EXERCISE AIM: From the entries below, retype only the lines from the one with "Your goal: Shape" through the one with "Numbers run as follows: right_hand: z", exactly as written.

Stored data entries
========================
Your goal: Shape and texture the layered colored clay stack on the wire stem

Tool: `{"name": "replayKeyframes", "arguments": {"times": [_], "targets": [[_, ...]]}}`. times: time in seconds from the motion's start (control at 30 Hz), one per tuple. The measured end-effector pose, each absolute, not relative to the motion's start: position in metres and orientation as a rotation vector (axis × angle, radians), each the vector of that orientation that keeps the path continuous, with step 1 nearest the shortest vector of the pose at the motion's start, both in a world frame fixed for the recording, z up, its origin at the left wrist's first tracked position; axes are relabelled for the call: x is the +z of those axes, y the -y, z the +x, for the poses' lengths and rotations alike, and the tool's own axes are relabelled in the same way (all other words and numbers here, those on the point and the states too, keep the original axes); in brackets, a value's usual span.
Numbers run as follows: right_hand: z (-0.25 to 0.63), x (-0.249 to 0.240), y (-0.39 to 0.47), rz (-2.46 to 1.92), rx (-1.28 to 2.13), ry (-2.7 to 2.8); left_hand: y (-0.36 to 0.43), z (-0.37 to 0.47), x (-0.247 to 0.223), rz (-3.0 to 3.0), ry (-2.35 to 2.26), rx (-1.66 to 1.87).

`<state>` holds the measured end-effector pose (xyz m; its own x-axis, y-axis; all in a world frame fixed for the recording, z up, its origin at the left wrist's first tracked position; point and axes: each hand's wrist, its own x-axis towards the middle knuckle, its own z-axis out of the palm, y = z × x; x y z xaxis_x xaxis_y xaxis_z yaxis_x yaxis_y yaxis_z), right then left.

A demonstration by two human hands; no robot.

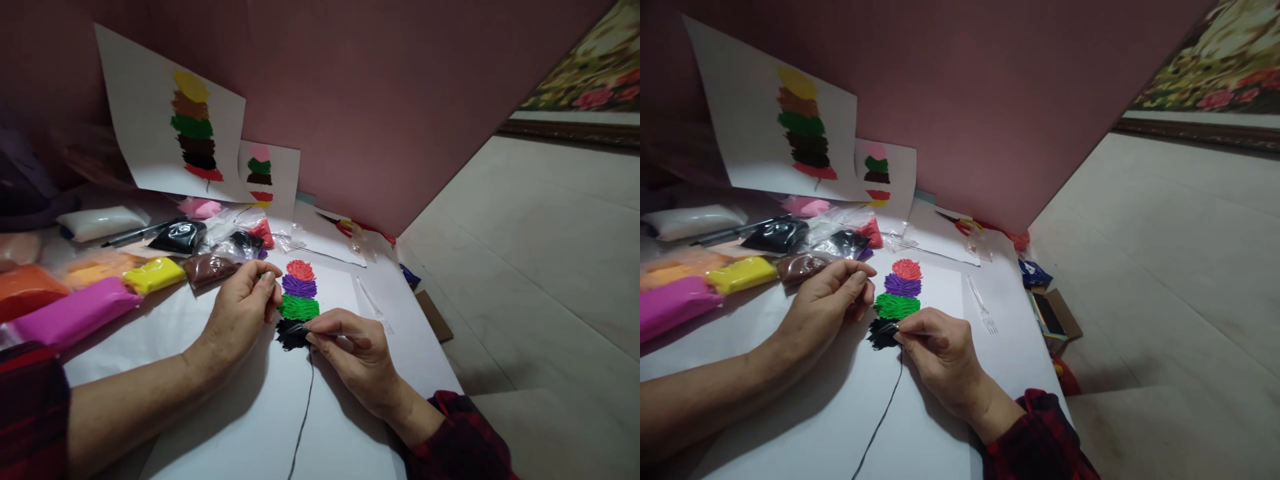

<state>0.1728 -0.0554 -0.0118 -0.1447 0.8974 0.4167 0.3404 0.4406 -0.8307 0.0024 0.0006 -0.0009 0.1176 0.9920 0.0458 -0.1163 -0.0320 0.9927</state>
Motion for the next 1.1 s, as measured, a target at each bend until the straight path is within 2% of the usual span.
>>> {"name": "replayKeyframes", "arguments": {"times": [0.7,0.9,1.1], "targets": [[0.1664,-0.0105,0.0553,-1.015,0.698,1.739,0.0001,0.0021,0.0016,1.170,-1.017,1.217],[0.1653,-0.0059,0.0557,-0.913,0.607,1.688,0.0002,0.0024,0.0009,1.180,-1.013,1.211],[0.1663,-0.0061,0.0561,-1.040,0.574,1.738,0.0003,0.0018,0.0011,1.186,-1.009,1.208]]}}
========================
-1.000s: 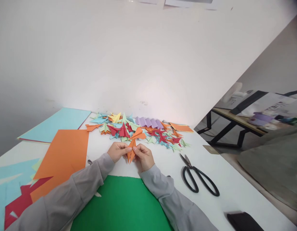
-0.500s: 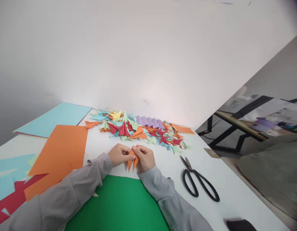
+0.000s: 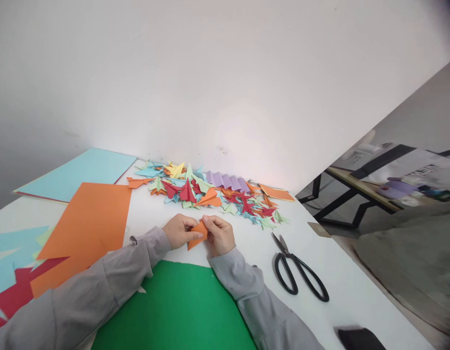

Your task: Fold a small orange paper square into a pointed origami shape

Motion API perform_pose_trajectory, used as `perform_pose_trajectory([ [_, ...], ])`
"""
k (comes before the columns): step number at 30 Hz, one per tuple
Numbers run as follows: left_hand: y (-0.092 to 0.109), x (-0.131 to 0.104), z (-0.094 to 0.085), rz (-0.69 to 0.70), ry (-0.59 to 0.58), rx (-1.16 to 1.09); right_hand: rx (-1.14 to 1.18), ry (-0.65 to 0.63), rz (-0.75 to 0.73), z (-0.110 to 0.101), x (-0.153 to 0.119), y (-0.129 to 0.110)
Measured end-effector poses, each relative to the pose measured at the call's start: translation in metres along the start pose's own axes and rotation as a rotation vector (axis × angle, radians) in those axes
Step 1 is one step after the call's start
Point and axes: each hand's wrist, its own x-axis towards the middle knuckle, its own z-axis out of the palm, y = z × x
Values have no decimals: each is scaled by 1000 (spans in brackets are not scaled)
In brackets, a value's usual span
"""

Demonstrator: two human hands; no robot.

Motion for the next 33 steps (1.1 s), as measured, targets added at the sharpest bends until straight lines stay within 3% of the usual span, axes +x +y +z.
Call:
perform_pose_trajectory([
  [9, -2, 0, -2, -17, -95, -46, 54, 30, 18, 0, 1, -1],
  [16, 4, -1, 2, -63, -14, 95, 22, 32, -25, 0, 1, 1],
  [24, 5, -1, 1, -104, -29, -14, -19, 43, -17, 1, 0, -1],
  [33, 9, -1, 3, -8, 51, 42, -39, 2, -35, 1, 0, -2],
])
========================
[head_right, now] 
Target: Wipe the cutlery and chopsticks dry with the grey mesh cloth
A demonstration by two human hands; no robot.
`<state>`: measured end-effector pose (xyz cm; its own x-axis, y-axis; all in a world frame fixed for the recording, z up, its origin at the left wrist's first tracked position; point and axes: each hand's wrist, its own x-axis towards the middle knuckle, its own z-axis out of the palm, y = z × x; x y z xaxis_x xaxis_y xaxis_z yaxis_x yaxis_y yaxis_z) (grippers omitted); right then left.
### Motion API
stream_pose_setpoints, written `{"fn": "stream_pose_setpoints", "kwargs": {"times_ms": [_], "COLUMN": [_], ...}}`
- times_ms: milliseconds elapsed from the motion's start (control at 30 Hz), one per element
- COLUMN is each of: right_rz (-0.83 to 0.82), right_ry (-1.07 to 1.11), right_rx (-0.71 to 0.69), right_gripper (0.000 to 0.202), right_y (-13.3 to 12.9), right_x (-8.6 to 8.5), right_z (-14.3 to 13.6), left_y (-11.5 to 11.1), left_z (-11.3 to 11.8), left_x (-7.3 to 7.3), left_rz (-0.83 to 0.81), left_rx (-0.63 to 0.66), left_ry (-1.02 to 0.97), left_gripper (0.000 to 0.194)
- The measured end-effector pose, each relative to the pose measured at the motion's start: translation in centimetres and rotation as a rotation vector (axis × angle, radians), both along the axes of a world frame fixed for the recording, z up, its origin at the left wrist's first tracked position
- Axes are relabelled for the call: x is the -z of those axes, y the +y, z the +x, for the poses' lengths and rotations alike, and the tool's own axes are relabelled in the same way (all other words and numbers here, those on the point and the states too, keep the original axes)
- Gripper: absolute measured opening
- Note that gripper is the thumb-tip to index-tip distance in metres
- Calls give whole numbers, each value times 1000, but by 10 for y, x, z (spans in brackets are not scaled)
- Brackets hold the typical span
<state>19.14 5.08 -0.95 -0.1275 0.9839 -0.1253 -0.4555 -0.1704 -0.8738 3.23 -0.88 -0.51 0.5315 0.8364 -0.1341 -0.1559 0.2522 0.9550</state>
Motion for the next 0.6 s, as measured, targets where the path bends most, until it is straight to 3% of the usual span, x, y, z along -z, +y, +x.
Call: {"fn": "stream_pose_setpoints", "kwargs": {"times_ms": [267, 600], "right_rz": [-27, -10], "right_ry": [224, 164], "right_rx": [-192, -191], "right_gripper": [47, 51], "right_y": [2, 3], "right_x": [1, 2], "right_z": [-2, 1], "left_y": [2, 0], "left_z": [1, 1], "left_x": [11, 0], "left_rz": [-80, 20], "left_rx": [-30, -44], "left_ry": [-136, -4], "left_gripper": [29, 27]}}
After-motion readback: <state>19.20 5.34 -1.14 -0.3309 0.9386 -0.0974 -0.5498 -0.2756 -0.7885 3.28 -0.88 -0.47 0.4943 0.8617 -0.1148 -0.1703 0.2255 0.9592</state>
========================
COMPLETED EXERCISE:
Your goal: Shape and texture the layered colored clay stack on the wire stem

Tool: `{"name": "replayKeyframes", "arguments": {"times": [_], "targets": [[_, ...]]}}`. times: time in seconds from the motion's start (control at 30 Hz), one per tuple. The measured end-effector pose, each absolute, not relative to the motion's start: position in metres and orientation as a rotation vector (axis × angle, radians), each the vector of that orientation that keeps the path continuous, with step 1 nearest the shortest vector of the pose at the motion's start, both in a world frame fixed for the recording, z up, its origin at the left wrist's first tracked position; axes are relabelled for the call: x is the +z of those axes, y the -y, z the +x, for the poses' lengths and rotations alike, and the tool's own axes are relabelled in the same way (all other words and numbers here, those on the point and the states too, keep the original axes); in brackets, a value's usual span.
Numbers run as follows: right_hand: z (-0.25 to 0.63), x (-0.249 to 0.240), y (-0.39 to 0.47), rz (-2.46 to 1.92), rx (-1.28 to 2.13), ry (-2.7 to 2.8); left_hand: y (-0.36 to 0.43), z (-0.37 to 0.47), x (-0.247 to 0.223), rz (-3.0 to 3.0), ry (-2.35 to 2.26), rx (-1.66 to 1.87).

This completes the response.